For a year and a half, the River 4-7 Mile Group paid for a study from scientific research firm NewFields and sent dozens of letters to the Department of Environmental Quality and Northwest Natural to demand action. Vogel says it’s possible to chemically fingerprint oil and petroleum products in the Willamette and trace them back to NW Natural’s Gasco site.

A letter to Bayuk from the group’s lawyers, dated April 18, questions the department’s conclusion and asks that the agency provide the data from its study. The authors ask DEQ to consider further Gasco-specific stormwater studies.

“NW Natural owes the public a plan they haven’t done yet,” Vogel says. “The folks that live here ought to care that it gets done, and gets done right.”

Imeson fires back that the large oil companies fixated on the Gasco site have done little else to aid the cleanup.
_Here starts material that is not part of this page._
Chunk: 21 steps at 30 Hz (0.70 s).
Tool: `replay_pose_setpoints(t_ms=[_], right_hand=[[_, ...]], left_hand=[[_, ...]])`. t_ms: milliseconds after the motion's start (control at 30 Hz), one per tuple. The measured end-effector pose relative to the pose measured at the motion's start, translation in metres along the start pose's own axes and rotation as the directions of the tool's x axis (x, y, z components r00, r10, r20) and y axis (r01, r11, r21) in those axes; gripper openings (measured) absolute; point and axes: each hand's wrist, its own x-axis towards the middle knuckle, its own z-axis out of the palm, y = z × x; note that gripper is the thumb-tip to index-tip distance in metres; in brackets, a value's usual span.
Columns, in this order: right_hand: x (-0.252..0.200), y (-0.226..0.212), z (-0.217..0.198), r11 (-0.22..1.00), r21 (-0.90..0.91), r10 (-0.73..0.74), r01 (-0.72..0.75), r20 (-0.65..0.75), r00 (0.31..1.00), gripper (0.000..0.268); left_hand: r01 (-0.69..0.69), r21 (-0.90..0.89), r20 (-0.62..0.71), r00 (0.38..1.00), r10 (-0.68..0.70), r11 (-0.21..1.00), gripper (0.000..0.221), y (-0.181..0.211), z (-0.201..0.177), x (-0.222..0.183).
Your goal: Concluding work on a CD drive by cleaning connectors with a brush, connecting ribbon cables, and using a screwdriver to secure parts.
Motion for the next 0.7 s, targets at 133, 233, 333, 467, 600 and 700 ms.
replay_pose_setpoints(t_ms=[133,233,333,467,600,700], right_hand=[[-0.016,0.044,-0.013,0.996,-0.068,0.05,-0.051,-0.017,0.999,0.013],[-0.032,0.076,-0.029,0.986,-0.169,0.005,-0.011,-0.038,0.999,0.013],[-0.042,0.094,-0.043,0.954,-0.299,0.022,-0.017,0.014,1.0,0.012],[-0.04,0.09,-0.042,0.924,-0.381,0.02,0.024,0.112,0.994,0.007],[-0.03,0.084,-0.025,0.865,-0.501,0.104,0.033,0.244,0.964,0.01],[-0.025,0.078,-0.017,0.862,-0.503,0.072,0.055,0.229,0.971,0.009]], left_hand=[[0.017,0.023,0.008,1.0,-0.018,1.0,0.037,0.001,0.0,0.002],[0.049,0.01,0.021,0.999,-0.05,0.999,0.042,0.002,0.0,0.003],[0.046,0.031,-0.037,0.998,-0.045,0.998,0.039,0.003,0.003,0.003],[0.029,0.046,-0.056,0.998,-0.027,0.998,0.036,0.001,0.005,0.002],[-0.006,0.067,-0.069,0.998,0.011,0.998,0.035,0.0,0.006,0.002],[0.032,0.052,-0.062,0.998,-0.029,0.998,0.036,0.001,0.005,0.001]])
He says the allocation process occurs separately of the Gasco issue, and can move forward unimpeded. NW Natural is currently working on several cleanup options for the Gasco site to present to the DEQ.

No matter what happens, a solution for the Superfund lies years in the future. The immensely complex allocation process will take several years at least.

“We’re not the ones who are in charge or delaying that process,” Imeson says. “All of our actions today have been involved with moving forward with cleanup. We’re a little bit mystified by what their (the oil companies’) strategy is with all this.”